A grower should be aware that anyone recommending a reservoir change every week without knowing the size of the reservoir and the area of growth it supports is probably playing it safe at the grower’s expense for both labor and fertilizer costs (for more information on reservoir changes see this nutrient solution management article). Going on the assumption that the stage of growth recommendations produced acceptable results, the project included as many as twelve reservoir changes and as few as three (including the initial first mix) even though the size of the reservoir and the growth it supports dictate that only three changes were required. I found no difference in yields, but I did spend more time working harder and using more fertilizer than I needed to whenever more than three reservoir changes were made.

More is Better?
The second thing you’ll notice about the profiles is that some are much stronger than others, with the growth stage formulas being the strongest. However, even within the same stage of growth the authors don’t seem to be of the same mind. This suggests that cannabis produces equally well under a wide range of nutrient strengths and profiles, and that using more is not necessarily better when using less gives the same results as using more.

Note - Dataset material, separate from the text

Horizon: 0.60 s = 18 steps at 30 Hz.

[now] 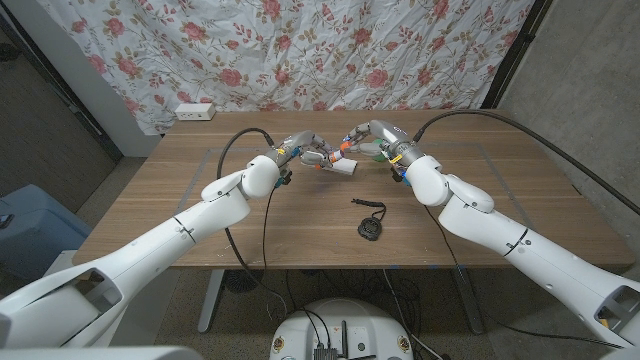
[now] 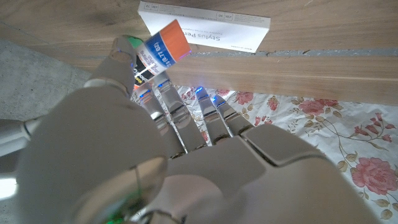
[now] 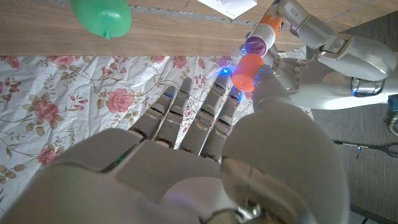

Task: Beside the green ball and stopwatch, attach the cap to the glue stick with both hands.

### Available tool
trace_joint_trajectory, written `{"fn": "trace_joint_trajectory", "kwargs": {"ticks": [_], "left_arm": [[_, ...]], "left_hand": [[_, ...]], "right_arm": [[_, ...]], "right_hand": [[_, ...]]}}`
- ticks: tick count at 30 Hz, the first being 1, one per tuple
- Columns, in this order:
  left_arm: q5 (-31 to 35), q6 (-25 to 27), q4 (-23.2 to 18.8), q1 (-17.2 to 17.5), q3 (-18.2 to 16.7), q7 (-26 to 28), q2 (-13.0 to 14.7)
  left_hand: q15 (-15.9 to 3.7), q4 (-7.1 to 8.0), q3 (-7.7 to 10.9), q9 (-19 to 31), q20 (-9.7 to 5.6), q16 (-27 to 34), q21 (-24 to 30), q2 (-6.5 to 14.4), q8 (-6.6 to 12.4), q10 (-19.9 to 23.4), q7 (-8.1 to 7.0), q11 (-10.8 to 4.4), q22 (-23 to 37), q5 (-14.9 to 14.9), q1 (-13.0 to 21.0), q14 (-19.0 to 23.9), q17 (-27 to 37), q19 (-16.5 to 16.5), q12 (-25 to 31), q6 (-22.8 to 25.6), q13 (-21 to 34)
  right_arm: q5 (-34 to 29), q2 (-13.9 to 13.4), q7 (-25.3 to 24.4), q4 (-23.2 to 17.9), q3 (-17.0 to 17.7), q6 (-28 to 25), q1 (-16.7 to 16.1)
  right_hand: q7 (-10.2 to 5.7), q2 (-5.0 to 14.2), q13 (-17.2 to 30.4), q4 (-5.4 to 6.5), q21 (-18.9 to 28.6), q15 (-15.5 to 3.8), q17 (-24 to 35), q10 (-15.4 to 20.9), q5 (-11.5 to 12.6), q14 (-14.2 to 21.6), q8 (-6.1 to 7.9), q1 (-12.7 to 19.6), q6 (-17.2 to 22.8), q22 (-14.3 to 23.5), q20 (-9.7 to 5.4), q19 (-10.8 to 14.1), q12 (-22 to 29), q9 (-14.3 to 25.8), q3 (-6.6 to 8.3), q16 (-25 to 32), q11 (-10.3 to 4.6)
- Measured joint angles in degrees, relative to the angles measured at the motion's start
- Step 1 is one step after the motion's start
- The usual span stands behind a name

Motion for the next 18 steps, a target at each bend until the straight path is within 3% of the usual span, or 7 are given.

The nutrient profiles used during this project varied according to Mel Frank’s recommendations for both moderate and strong light gardens. It was discovered that using 250ppm N during the growth stage produced no faster growth nor higher yields than using the 100ppm N found in his flowering profile (the one highlighted red in the For Flowering section below), and that the same flowering profile could also be used during the first two weeks of growth. It became apparent that using growth stage as a prerequisite for managing a cannabis crop’s nutrient profile was not only overstated, but strengths and profiles were overstated as well. While this may not be the case with other hydroponically grown crops such as tomatoes, it does suggest that cannabis has simpler needs than many people and fertilizer manufactures advocate. In fact, using his 100N-100P-200K-60Mg flowering profile for all stages of growth with just three reservoir changes produced the same yields as twelve reservoir changes and stronger profiles did. Doing less and using less produced the same results as doing more and using more.

Recommended Profile Target
Where the 100N-100P-200K-60Mg target profile relates to General Hydroponics Flora Series 3 part liquid fertilizer products, the same profile can be mixed without using any of the GH Grow component. If one carefully reads the labels, he’ll find the Micro component actually contains more N than the Grow, and the Grow component contains nothing else that isn’t already contained in the Micro and Bloom components. Substituting a little more of the Micro component to make up for the missing Grow precludes the use of the Grow component altogether.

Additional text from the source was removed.